Vorstand und Aufsichtsrat von Volkswagen werden den Tag der Hauptversammlung in diesem Jahr wohl nicht gerade herbeigesehnt haben. Aber dass die Eigentümer-Versammlung zu einer solch ungebremsten Abrechnung mit den Wolfsburger Granden geraten würde, hatten wohl selbst die größten Pessimisten in der VW-Zentrale nicht erwartet. Stundenlang machten am Mittwoch wütende Aktionäre ihrem Unmut über Dieselgate, Milliardenverluste und Kurssturz Luft. Manche, wie der bekannte Aktionärsschreck Manfred Klein, redeten sich so in Rage, dass sich Beobachter bereits ernsthafte Sorgen um dessen Gesundheit machten.

Vor allem über Aufsichtsratschef Hans Dieter Pötsch entlud sich der Zorn der Aktionäre. Daran war Pötsch selbst Schuld. Viele Aktionäre nahmen ihm übel, dass der langjährige Finanzvorstand nach Ausbruch des Dieselskandals und des überraschenden Abgangs des VW-Patriarchen Ferdinand Piech im vergangenen Herbst quasi über Nacht an die Spitze des VW-Kontrollgremiums wechselte statt die im Corporate Governance Kodex eigentlich vorgesehene Runde im Abklingbecken zu drehen und es dabei auch nicht versäumte, sich die Auszahlung seiner millionen-schweren Vorstandsbezüge zusichern zu lassen.

Und das war noch längst nicht alles. Gleich reihenweise zweifelten frustrierte Aktionäre zudem an Pötschs Unabhängigkeit bei der Aufklärung des Dieselskandals. Es werfe schon ziemliche Fragen auf, wie Pötsch dies leisten könne, nachdem er rund 13 Jahre Finanzvorstand im Konzern war und die Software zur Manipulation von Abgaswerten in dieser Zeit programmierte wurde, sagte etwa Hans Christoph Hirt vom einflussreichen britischen Aktionärsvertreter Hermes, der die wohl scharfsinnigste Kritik der Wolfsburger Unkultur ablieferte.

Der Interessenkonflikt an der Spitze des Kontrollgremiums war so offensichtlich, dass Pötsch gleich zwei Mal über seine eigene Abberufung als Versammlungsleiter abstimmen lassen musste - mit vorhersehbarem Ausgang. Homöopathische 0,02 Prozent des anwesenden Kapitals stimmten gegen Pötsch.
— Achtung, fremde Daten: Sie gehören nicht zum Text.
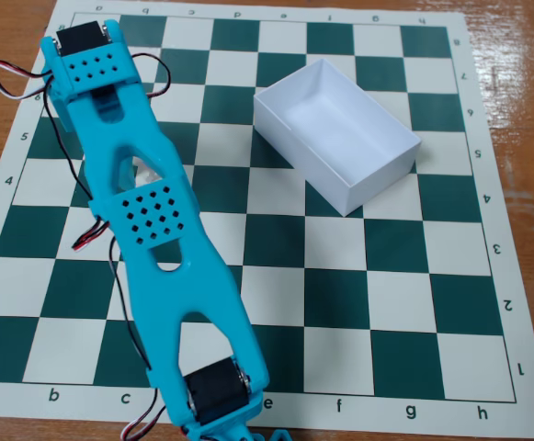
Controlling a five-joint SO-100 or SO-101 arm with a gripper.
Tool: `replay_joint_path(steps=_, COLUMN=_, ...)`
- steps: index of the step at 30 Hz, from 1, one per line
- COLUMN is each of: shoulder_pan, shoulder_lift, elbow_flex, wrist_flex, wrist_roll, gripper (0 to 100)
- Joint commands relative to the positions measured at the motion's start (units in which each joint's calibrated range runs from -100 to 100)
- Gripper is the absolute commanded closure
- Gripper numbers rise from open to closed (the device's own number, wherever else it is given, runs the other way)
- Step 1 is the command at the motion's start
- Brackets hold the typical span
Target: Grab the toy horse and put it in the box.
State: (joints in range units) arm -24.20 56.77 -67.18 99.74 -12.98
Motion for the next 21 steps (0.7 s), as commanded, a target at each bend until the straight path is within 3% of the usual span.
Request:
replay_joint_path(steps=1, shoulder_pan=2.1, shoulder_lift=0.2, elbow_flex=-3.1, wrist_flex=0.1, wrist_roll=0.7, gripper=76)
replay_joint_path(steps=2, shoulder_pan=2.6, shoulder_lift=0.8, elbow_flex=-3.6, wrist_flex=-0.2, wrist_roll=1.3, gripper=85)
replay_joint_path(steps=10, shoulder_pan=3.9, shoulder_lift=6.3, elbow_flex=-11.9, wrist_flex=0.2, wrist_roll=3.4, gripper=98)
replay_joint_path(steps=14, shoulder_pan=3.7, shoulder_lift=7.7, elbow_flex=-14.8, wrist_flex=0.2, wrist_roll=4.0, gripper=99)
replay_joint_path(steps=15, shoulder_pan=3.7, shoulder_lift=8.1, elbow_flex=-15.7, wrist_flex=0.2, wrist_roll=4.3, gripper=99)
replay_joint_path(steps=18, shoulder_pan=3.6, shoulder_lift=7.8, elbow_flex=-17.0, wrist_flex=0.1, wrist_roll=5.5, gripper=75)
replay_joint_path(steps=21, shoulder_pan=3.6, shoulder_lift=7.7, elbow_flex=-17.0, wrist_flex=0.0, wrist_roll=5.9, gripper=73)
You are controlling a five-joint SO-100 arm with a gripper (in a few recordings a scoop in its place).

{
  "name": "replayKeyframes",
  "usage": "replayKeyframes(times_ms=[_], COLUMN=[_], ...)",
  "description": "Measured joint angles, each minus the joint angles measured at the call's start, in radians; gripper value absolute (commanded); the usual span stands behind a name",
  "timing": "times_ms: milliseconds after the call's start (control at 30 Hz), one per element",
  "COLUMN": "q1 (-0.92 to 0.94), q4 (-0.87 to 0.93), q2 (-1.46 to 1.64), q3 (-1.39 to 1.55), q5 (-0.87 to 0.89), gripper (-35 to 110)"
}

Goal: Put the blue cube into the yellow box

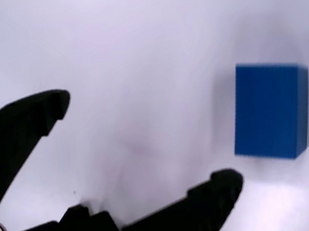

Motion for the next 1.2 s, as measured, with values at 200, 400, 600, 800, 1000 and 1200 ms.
replayKeyframes(times_ms=[200,400,600,800,1000,1200], q1=[0.037,0.034,0.034,0.037,0.063,0.086], q4=[-0.054,-0.155,-0.233,-0.333,-0.402,-0.466], q2=[0.000,0.003,0.003,0.003,-0.031,-0.107], q3=[0.161,0.290,0.373,0.448,0.454,0.469], q5=[-0.044,-0.032,-0.026,-0.026,-0.046,-0.063], gripper=[48,48,49,49,49,49])
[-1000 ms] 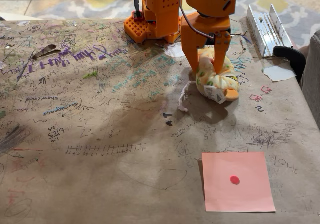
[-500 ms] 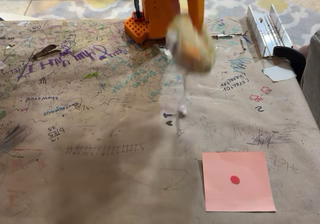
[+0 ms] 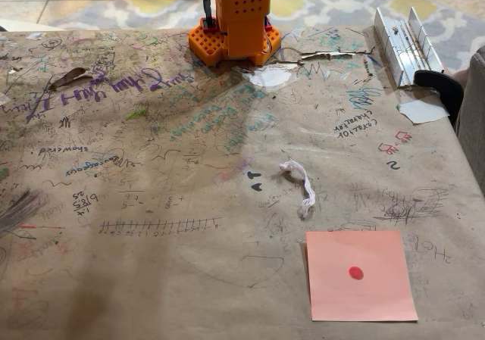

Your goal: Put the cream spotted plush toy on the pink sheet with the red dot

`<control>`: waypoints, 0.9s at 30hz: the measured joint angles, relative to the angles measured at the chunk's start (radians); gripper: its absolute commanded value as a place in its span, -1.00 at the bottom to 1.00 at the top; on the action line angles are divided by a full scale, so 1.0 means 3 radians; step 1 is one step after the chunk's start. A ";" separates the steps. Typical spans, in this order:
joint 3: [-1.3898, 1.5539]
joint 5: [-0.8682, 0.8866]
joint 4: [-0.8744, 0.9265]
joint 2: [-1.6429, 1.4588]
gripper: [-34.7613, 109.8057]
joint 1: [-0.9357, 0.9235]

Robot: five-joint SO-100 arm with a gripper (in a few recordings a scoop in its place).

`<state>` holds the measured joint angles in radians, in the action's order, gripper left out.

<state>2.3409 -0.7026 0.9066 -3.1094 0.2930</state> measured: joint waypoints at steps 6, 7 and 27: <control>-0.0271 0.0210 0.0015 0.0061 -0.52 0.0041; -0.0348 0.0245 0.0026 0.0097 -0.52 0.0041; -0.2598 0.0455 0.0608 0.2874 -0.05 0.0031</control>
<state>1.5616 -0.5660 1.0891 -2.2473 0.3022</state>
Beim zweiten Durchgang war es nur noch die Hälfte.

Pötschs Bierruhe



Doch der Österreicher zeigte sich weder von den beiden direkten Abstimmungsanträgen noch von den übrigen Beiträgen beeindruckt und peitschte die Aktionärsversammlung ungerührt durch.

Pötschs Bierruhe und der Ausgang der beiden Abstimmungen gegen ihn werfen ein Schlaglicht auf den Konzern und die Kräfteverhältnisse im weiten VW-Reich. Ein fein austariertes Machtkartell aus den Familien Porsche und Piech, dem Betriebsrat und dem Land Niedersachsen steht in Treue fest zusammen. Externe Nörgler lassen die VW-Eigentümer bei Bedarf in bester Gore-tex-Manier einfach abperlen.

Auch sonst verheißt die HV nichts Gutes. Den massenhaften Einsatz von Schummelsoftware, der bislang bereits zu Rückstellungen von 16,2 Milliarden Euro geführt hat, reden Pötsch, VW-Chef Müller und das übrige Führungspersonal vor den Aktionären konsequent zur "Dieselthematik" klein. Und die versprochene Transparenzoffensive lässt trotz millionen-schwerer Anwaltskosten weiter auf sich warten. Mehr Informationen ließen die US-Advokaten einfach nicht zu, versichern Pötsch, Müller und Co. den Eigentümern gebetsmühlenartig. Punkt.


Wolfsburger Wagenburg

All das nährt den Eindruck: Die Wolfsburger Wagenburg schließt sich wieder. Mögen die Klein-Aktionäre auch noch so aufgebracht sein, mögen Image demoliert und Depots ruiniert sein: Die VW-Großeigentümer wenden sich nach überstandener Aktionärsfolklore wieder Wichtigerem zu.

Bis zur nächsten Hauptversammlung ist es ja noch ein Jahr. Und der eine Tag geht auch 2017 irgendwie vorüber. Danach sitzen die beiden Familienclans, Betriebsräte und das Land Niedersachsen wieder brav beieinander und machen ihr Ding.

Wer bei VW einsteigt, nimmt all das in Kauf.